■ Input data ■
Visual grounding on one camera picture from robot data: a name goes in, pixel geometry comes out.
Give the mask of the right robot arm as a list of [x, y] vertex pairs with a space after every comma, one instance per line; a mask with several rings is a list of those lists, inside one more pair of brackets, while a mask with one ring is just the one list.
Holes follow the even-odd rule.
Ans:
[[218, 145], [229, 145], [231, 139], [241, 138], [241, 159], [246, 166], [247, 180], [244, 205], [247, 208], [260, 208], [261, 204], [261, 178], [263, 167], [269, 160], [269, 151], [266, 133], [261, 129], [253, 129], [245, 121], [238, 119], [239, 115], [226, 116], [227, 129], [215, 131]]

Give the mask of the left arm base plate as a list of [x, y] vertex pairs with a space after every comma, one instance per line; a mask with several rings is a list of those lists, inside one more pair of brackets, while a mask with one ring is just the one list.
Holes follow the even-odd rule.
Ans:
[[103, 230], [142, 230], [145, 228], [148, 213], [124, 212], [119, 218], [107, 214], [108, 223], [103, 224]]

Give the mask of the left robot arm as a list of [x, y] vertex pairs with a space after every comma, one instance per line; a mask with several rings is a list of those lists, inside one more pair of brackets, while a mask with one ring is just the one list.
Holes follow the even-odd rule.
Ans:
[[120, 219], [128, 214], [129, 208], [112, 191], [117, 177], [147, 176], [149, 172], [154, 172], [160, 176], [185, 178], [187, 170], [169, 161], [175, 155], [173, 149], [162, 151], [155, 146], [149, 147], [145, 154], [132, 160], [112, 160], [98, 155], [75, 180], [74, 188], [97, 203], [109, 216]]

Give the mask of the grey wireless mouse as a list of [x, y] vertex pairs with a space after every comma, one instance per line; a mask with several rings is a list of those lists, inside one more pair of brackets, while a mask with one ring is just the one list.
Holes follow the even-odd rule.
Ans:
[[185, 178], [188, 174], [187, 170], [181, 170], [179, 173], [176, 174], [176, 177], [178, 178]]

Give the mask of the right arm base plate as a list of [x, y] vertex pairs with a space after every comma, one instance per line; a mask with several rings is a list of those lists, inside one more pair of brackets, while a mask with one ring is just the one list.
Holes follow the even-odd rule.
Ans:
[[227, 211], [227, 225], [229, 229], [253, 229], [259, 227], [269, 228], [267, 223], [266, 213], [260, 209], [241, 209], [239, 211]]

■ Exercise requirements ■
Work out how many lines of the material contain "left". Reply with that number only.

■ Answer space ■
2